• The task:
Copy each line containing the word "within" from the records that follow, please.
++++ Dataset excerpts ++++
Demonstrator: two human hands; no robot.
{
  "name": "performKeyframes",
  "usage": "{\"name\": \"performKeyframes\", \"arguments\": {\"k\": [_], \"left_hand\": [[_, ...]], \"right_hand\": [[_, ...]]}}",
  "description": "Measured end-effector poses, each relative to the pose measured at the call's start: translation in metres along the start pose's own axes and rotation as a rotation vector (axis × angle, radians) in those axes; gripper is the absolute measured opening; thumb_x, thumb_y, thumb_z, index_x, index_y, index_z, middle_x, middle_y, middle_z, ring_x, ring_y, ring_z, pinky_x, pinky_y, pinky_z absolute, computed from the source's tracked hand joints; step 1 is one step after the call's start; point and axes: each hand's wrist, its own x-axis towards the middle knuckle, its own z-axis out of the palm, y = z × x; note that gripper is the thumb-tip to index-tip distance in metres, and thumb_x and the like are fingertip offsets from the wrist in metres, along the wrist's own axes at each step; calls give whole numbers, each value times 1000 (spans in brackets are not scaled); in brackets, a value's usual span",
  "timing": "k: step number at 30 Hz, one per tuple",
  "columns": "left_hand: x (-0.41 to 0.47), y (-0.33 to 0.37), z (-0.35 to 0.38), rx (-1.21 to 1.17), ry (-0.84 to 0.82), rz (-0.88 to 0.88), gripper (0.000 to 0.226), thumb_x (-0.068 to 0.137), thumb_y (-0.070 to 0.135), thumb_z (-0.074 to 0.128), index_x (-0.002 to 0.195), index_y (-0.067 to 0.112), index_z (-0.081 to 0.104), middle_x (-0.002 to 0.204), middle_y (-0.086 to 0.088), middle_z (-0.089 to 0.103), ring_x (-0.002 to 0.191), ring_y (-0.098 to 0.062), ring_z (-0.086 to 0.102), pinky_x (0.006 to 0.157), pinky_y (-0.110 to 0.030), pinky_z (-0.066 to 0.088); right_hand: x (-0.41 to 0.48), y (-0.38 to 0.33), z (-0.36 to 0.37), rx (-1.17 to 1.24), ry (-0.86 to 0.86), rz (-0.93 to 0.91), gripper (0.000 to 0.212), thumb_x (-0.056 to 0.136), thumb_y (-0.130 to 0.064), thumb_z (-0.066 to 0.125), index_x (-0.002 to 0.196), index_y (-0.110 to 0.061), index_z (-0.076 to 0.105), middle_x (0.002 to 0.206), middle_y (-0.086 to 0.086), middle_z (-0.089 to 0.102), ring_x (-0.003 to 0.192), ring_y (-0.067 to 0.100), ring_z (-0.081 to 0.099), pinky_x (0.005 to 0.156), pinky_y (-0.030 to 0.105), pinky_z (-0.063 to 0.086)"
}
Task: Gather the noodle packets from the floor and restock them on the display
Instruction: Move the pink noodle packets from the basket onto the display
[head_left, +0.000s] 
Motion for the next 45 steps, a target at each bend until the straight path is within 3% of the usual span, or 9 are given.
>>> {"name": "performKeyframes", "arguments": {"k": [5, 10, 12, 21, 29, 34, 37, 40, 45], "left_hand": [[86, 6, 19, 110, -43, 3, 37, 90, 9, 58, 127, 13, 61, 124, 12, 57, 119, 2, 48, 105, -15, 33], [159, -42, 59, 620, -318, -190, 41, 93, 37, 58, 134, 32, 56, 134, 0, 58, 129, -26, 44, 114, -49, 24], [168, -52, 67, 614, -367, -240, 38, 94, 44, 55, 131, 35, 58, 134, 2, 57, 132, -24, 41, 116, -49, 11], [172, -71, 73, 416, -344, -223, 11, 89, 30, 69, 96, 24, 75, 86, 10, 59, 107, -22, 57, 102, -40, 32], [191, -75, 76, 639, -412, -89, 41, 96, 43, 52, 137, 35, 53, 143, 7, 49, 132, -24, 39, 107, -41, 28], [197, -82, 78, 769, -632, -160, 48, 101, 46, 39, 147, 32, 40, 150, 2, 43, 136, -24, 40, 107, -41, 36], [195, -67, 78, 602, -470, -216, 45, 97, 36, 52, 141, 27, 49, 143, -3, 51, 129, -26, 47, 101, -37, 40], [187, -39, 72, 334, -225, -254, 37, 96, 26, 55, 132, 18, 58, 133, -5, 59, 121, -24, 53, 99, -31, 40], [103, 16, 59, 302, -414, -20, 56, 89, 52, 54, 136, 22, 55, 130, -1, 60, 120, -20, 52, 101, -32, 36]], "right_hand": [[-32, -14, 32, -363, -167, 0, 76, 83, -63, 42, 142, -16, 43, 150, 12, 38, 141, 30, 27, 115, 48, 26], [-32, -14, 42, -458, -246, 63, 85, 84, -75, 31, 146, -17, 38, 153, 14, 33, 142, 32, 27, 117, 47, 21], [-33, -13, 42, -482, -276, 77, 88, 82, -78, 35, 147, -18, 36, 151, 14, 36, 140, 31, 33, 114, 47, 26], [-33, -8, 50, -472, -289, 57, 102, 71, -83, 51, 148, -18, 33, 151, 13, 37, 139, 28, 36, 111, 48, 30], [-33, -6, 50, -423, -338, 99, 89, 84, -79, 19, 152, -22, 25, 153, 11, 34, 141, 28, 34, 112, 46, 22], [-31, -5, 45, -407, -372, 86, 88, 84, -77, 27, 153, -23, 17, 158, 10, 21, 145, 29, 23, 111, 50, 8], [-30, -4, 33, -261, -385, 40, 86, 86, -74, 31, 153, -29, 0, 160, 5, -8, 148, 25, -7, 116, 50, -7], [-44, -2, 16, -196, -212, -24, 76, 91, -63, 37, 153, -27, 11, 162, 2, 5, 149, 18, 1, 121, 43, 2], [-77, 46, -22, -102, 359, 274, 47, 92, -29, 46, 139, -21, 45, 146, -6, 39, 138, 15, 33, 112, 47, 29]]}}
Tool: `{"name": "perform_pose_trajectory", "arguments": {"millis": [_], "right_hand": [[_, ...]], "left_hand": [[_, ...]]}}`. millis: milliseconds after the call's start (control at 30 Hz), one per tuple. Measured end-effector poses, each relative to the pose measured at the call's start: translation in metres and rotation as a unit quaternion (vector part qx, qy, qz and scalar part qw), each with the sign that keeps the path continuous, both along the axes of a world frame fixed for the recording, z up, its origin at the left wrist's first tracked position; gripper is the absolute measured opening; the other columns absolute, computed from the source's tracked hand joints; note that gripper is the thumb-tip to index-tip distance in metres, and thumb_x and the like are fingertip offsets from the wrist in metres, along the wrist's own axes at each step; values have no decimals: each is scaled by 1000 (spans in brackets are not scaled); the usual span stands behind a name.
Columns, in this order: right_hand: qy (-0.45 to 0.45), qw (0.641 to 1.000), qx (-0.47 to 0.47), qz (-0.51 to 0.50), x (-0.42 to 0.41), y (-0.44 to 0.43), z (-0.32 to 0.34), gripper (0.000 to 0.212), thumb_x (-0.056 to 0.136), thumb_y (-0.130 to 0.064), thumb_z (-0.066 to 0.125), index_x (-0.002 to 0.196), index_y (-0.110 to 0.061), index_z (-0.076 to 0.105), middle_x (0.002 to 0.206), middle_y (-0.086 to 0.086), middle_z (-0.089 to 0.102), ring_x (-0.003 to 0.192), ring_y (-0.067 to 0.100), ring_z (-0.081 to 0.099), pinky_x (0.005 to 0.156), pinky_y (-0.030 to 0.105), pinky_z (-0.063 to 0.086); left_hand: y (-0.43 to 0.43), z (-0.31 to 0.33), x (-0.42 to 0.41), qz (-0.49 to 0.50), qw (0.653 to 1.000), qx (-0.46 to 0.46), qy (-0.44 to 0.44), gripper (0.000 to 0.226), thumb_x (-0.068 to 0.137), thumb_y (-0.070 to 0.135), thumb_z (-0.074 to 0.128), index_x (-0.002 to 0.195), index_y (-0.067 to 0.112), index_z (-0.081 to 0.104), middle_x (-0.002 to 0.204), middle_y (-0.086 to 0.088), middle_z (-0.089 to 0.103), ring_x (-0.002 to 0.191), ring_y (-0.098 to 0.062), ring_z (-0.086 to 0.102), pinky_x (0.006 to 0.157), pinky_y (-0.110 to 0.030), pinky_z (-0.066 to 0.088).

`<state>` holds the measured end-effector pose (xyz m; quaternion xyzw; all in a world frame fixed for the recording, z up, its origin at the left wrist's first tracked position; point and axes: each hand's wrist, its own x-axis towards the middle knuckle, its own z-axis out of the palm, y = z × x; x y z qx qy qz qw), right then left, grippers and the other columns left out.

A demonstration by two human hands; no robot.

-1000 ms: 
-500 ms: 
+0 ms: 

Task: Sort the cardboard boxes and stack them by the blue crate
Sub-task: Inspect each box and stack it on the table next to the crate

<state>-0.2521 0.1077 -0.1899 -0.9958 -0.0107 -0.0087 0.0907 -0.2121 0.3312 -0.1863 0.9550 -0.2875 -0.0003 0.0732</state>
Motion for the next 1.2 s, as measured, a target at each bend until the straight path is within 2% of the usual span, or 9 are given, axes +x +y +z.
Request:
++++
• Task answer:
Motion for the next 45 steps, a target at each bend until the straight path is within 3% of the usual span, or 9 are given.
Motion for the next 1.2 s, as measured, a target at each bend until the straight path is within 2% of the usual span, or 9 are given, axes +x +y +z.

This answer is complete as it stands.